United States District Court, N.D. Illinois, Eastern Division

August 7, 2019

Melissa Tapia, Plaintiff,
v.
City of Chicago, a municipal corporation, and Lt. Paul Mack and Sgt. Eduardo Beltran, in their individual capacities, Defendants.

          MEMORANDUM OPINION AND ORDER

          HONORABLE THOMAS M. DURKIN, UNITED STATES DISTRICT JUDGE

         Officer Melissa Tapia brings this action against the City of Chicago, Sergeant Eduardo Beltran, and Lieutenant Paul Mack for sex discrimination in connection with her training in the Chicago Police Department Special Function Division's Marine Unit. The defendants filed a motion to dismiss all claims. For the following reasons, the defendants' motion is denied.

         Legal Standard

         A Rule 12(b)(6) motion challenges the “sufficiency of the complaint.” Berger v. Nat. Collegiate Athletic Assoc., 843 F.3d 285, 289 (7th Cir. 2016). A complaint must provide “a short and plain statement of the claim showing that the pleader is entitled to relief, ” Fed.R.Civ.P. 8(a)(2), sufficient to provide defendant with “fair notice” of the claim and the basis for it. Bell Atl. Corp. v. Twombly, 550 U.S. 544, 555 (2007). This standard “demands more than an unadorned, the-defendant-unlawfully-harmed-me accusation.” Ashcroft v. Iqbal, 556 U.S. 662, 678 (2009). While “detailed factual allegations” are not required, “labels and conclusions, and a formulaic recitation of the elements of a cause of action will not do.” Twombly, 550 U.S. at 555. The complaint must “contain sufficient factual matter, accepted as true, to ‘state a claim to relief that is plausible on its face.'” Iqbal, 556 U.S. at 678 (quoting Twombly, 550 U.S. at 570). “‘A claim has facial plausibility when the plaintiff pleads factual content that allows the court to draw the reasonable inference that the defendant is liable for the misconduct alleged.'” Boucher v. Fin. Sys. of Green Bay, Inc., 880 F.3d 362, 366 (7th Cir. 2018) (quoting Iqbal, 556 U.S. at 678). In applying this standard, the Court accepts all well-pleaded facts as true and draws all reasonable inferences in favor of the non-moving party. Tobey v. Chibucos, 890 F.3d 634, 646 (7th Cir. 2018).

         Background

         Officer Melissa Tapia has been a member of the Chicago Police Department since 2002. R. 30 ¶ 27. From 2004 until 2018, Tapia worked in the Juvenile Intervention Center and the Missing Persons Unit. Id. ¶ 28. In 2009 and in 2014, Tapia unsuccessfully applied to join the Marine Unit, one of the four units of the CPD's Special Functions Division (the other three units include the Helicopter Unit, the Bomb Squad, and SWAT). Id. ¶¶ 6-8. In June 2018, Tapia was selected from a promotions list to begin training with the Marine Unit. Id. ¶ 31. Tapia is an experienced diver and has several certifications, including as a rescue diver. Id. ¶ 30.

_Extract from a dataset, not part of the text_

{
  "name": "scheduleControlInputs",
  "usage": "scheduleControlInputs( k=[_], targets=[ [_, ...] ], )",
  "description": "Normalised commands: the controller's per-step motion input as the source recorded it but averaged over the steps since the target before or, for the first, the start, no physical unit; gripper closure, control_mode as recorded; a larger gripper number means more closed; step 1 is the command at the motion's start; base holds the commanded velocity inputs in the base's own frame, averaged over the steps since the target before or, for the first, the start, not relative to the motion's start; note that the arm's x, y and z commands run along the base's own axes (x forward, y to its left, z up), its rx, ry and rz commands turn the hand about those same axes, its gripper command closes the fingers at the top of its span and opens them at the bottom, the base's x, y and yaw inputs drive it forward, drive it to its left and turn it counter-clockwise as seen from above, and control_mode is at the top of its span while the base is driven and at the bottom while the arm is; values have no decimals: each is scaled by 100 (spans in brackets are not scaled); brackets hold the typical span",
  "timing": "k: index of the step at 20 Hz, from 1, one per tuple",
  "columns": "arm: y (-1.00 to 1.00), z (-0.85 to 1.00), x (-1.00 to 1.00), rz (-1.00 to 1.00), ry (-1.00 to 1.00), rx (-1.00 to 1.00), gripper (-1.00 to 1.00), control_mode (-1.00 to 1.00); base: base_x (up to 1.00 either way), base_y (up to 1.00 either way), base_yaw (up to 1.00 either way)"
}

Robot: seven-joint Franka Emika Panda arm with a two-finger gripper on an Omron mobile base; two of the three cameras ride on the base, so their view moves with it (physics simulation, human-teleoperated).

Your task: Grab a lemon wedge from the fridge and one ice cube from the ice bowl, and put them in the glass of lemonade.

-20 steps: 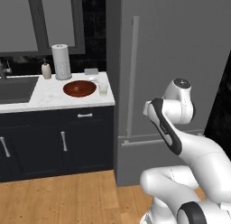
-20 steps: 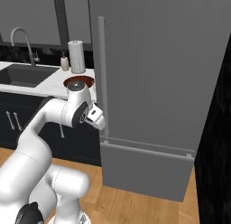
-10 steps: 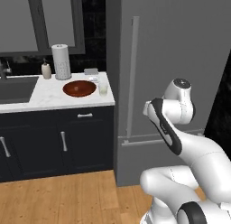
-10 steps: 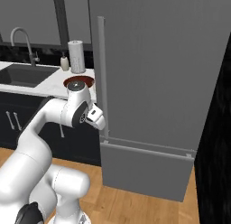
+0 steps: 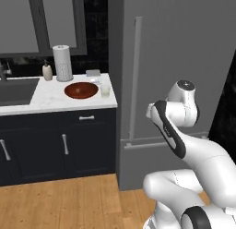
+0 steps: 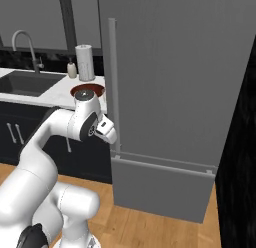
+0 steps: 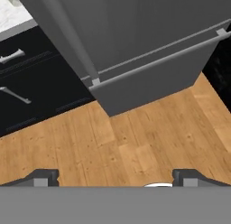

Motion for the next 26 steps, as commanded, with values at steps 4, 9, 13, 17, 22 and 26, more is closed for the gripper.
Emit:
scheduleControlInputs(
  k=[4, 9, 13, 17, 22, 26],
  targets=[
    [0, 0, 0, 0, 0, 0, -100, 100, -29, 0, 0],
    [0, 8, -7, 0, -5, 0, -100, -100, -19, 0, 0],
    [0, 55, -36, 0, -33, 0, -100, -100, 0, 0, 0],
    [0, 79, -14, 0, -41, 0, -100, -100, 0, 0, 0],
    [0, 64, 38, 5, -20, -3, -100, -100, 0, 0, 0],
    [0, 63, 45, 3, 6, -8, -100, -100, 0, 0, 0]
  ],
)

         During Tapia's training, Lieutenant Paul Mack served as the acting commanding officer and officer Eduardo Beltran led the training class. Id. ¶ 13. The class included 15 officers, 13 men and two women, very few of whom had dive training. Id. ¶ 33. Five candidates dropped out of training in the first few weeks. Id. ¶ 36. During the fourth week, Beltran administrated a mandatory swim test that required trainees to pull themselves out of deep water onto a pool deck (known as the “pool exit test”). Id. ¶ 37. Tapia could not pull herself out of the water. Id. After the failed test, Beltran ridiculed Tapia in front of Mack and several other officers, accusing her of being weak and needing to do pushups. Id. ¶ 38. Beltran gave Tapia one week to pass the test, which was required to receive an interview for the Unit. Id. ¶¶ 37, 38.

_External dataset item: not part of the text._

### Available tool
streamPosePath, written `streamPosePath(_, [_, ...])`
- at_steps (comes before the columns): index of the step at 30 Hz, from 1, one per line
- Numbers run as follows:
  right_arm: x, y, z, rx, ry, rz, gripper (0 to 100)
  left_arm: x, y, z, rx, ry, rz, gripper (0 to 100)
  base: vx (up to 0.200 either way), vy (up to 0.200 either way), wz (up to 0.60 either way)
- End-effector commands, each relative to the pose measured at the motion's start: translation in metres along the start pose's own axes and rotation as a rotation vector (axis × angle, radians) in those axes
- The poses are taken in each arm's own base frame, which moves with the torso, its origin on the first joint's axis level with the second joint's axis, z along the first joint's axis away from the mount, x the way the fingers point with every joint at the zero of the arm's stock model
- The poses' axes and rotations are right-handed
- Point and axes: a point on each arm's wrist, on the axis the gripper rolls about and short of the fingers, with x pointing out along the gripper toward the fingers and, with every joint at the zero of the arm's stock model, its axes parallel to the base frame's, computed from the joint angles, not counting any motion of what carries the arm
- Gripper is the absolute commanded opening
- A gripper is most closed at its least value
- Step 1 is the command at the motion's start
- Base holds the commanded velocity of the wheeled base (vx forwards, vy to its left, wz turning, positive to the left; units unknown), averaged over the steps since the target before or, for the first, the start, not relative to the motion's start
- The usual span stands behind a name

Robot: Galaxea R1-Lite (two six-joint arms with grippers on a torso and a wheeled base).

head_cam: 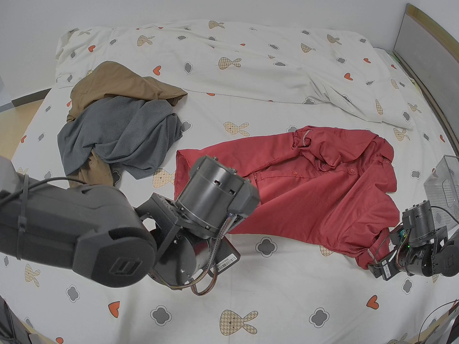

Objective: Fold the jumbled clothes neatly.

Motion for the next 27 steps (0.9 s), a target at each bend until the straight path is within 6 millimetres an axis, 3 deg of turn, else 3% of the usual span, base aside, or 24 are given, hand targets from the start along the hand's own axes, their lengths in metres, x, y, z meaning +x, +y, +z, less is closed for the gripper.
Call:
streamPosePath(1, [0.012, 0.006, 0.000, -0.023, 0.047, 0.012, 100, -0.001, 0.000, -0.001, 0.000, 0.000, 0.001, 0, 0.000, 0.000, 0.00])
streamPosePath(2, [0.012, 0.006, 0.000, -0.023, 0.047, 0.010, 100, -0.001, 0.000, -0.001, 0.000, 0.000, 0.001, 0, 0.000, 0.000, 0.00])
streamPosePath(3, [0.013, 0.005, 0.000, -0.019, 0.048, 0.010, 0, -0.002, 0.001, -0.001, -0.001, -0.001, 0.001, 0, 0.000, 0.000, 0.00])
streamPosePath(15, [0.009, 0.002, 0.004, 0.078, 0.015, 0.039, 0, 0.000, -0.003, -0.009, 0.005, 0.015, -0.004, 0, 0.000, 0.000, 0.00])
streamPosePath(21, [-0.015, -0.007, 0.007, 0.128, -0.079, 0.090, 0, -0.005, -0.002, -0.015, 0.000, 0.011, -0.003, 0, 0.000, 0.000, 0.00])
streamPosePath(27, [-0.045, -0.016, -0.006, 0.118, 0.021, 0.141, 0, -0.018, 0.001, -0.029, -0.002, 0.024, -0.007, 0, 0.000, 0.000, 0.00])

         Tapia completed the pool exit test the following week, but Beltran and Mack determined she did not exit quickly enough. Id. ¶ 39. Mack told Tapia: “That looked like shit, I should send you back. You should have more strength. Why are you so weak?” Id. ¶ 39. Tapia again completed the pool exit test the following week, at which time Beltran stopped conducting the test for all trainees. Id. ¶ 40. Nevertheless, Beltran required Tapia, and no one else, to perform the test throughout the training. Id. ¶ 41. Meanwhile, Beltran permitted a male trainee to complete the lifeguard portion of the training even though he could not perform the required 600-meter swim or pick up a brick from the bottom of the pool. Id. ¶ 55.

         Tapia alleges that Beltran routinely singled her out and humiliated her in front of the class. Specifically, Beltran berated Tapia for minor mistakes but did not do the same to male trainees; blamed Tapia for the male officers' mistakes; required Tapia and the other female trainee (but not the male trainees) to clean, set up, and keep track of his dive equipment; and yelled at the female trainees for asking questions or seeking clarification. Id. ¶¶ 43, 44, 52, 53.

         Tapia alleges her experience is an example of the CPD Special Function Division's customarily hostile treatment of women. In addition to being singled out, humiliated, and held to a different standard than the male trainees, Tapia contends the Marine Unit officers would routinely ogle women in swimsuits and take photographs of them on the beach. Id. ¶ 56. Tapia also alleges the CPD provided her with defective equipment and inadequate training facilities. Specifically, the facility where the trainees swam had only one women's changing room, which the male trainees used for bowel movements, causing Tapia and the other female trainee to be late for training sessions. Id. ¶ 46. The CPD also did not provide appropriately sized dry suits for women, forcing Tapia and the other female trainee to either share a suit or wear suits that were too large. Id. ¶¶ 48-49. Finally, the Marine Unit boats did not have bathrooms or separate changing areas, creating problems for Tapia during her menstrual period and requiring her and the other female trainee to go hours without relieving themselves. Id. ¶¶ 57-58.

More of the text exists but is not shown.